Caso dos videojogos: quando jogo um jogo de Megadrive, parte da experiência é a ligação entre o videojogo e o comando (coisas mais relevantes nessa época do que agora, em que a maioria dos jogos são feitas para máquinas com comandos quase idênticos).
Mas os jogos de Megadrive — com notáveis excepções — eram feitos para um público diferente com vidas diferentes. Um exemplo: Dynamite Headdy. Como muitos jogos de Megadrive, este jogo oferecia um desafio considerável, e tinha que ser terminado de uma assentada (ou durante o tempo que fosse possível ter a consola em pausa sem que esta se transformasse numa bola de plástico flamejante.) Era comum dominar o jogo até determinado nível, e depois perder várias vezes no mesmo local, até se decorar os padrões inimigos e saber como aplicar as mecânicas de jogo à situação.
Claro que perder várias vezes implicava recomeçar o jogo do início. Jogos modernos encurtam o período de aprendizado porque nos colocam quase imediatamente no local onde perdemos. Na maioria dos jogos antigos, encontrar um obstáculo implicava voltar a jogar na íntegra todo o jogo até ele, várias vezes.
Ótimo para uma criança com tardes intermináveis de templo livre para matar. Pior para um adulto com responsabilidades. A solução dos tempos modernos é re-editar estes jogos com algumas melhorias de qualidade de vida, como, por exemplo, a opção de gravar. É uma boa iniciativa, mas em primeiro lugar, poucos são os jogos antigos com direito a este tratamento. Mais importante: perde-se autenticidade. Não porque as máquinas de hoje tenham dificuldade em replicar os jogos de outrora (esses tempos já lá vão…), mas, porque os comandos, a nossa forma de interagir com o jogo, mudaram bastante (em alguns casos, radicalmente — a disposição de botões em linha da MegaDrive e Sega Saturn nunca mais foi replicada).
Face à escolha entre jogar os jogos nas máquinas originais — uma solução cada vez mais onerosa — para máxima autenticidade, mas muita inconveniência, e jogá-los em máquinas modernas sacrificando a experiência táctica em alguma medida, a emulação oferece algum compromisso.
Falo especificamente da emulação não-oficial que está cada vez mais acessível em computadores, dispositivos portáteis, ou consolas criadas especificamente para esse efeito, não a emulação que é utilizada para correr estes jogos em compilações para máquinas “oficiais.”

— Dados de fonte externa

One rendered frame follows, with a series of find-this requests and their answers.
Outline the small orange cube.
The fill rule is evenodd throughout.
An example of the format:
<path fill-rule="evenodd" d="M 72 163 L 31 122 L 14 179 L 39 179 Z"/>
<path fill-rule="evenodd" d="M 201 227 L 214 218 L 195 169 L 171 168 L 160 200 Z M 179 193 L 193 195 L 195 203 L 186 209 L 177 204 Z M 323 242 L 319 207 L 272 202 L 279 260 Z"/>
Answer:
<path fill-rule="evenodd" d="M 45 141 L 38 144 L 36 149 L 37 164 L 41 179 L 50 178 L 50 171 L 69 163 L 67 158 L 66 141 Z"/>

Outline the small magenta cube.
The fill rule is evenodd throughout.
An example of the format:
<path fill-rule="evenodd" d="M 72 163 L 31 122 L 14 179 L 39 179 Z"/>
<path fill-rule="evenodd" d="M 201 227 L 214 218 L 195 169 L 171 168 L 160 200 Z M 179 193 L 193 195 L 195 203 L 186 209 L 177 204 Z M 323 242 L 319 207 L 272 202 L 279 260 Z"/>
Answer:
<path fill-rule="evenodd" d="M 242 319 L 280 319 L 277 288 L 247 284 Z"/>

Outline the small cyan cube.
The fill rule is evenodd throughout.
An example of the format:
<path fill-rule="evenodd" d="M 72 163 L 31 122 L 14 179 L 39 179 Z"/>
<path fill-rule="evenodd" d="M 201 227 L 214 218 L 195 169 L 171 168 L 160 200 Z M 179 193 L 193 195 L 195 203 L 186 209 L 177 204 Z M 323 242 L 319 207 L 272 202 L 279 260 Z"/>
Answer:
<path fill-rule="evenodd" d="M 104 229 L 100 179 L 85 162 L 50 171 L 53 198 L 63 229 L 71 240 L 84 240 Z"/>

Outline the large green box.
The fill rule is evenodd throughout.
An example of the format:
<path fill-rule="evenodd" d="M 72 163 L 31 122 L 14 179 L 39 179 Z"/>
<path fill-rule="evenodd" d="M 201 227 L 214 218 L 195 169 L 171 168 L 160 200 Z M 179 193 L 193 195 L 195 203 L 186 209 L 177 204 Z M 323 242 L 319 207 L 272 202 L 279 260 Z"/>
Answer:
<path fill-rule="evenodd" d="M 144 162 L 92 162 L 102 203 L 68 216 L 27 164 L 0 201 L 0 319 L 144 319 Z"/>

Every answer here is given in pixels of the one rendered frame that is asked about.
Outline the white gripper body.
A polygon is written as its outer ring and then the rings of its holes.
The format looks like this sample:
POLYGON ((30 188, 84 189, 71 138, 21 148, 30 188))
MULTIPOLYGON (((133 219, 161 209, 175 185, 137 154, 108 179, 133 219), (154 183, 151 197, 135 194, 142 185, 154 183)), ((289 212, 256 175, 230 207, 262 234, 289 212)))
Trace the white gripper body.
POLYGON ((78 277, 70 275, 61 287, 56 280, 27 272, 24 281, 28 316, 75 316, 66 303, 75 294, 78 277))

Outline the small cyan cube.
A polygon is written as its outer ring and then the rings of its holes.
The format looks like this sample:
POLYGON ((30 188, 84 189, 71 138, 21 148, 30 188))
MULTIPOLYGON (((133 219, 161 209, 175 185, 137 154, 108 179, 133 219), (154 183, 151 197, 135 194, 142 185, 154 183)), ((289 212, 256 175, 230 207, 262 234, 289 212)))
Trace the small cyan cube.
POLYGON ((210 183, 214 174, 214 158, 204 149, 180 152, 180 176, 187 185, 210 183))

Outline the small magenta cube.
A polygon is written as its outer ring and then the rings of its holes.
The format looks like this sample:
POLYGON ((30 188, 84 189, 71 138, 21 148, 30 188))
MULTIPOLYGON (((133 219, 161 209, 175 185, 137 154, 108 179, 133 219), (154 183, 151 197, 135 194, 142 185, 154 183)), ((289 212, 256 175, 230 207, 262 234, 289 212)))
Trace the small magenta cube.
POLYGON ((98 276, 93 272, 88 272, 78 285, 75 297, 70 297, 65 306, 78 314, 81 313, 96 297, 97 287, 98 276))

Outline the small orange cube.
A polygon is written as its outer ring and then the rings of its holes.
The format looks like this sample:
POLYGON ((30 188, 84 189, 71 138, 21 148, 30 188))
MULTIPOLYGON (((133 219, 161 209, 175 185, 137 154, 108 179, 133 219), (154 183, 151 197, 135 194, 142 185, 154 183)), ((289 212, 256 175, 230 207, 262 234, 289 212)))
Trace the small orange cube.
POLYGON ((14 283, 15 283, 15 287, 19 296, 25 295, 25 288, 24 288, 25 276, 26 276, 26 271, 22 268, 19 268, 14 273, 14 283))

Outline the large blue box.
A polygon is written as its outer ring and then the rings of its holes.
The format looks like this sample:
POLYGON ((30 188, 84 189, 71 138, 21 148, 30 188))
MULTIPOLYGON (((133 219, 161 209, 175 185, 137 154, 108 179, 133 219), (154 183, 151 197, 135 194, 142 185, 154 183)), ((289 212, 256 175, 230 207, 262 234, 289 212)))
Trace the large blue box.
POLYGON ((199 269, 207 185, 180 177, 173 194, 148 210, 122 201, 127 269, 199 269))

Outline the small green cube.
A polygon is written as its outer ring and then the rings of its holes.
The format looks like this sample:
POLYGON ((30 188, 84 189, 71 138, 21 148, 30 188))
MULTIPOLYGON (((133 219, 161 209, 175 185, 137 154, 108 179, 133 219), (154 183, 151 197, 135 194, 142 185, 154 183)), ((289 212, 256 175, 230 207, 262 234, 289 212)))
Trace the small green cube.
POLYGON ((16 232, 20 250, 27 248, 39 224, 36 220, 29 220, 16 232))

Usando estas soluções, é relativamente fácil conectar, por USB ou Bluetooth, replicas — oficiais ou não — dos comandos de antigamente, e ter acesso a experiências bastante fieis aos originais, tanto no panorama áudio-visual como táctil.
Esta tendência pode parecer “de nicho,” que importa apenas a pessoas como eu, que cresceram com os videojogos e se recusam a largá-los. Mas recentemente, a Nintendo passou a oferecer a possibilidade de comprar replicas dos comandos das suas antigos consolas para usar com as versões digitais de jogos dessas mesmas consolas que disponibiliza com o serviço Switch Online.
A Nintendo nem sempre é a melhor companhia no que toca a ler a melhor estratégia para fazer dinheiro no mercado, mas são uma das poucas que encara com seriedade o património histórico da sua produção artística; o facto da sua decisão encaixar na minha linha de pensamento dá-me alguma esperança que a minha preferência por autenticidade em mais do que aquilo que se vê no ecrã não seja uma causa perdida.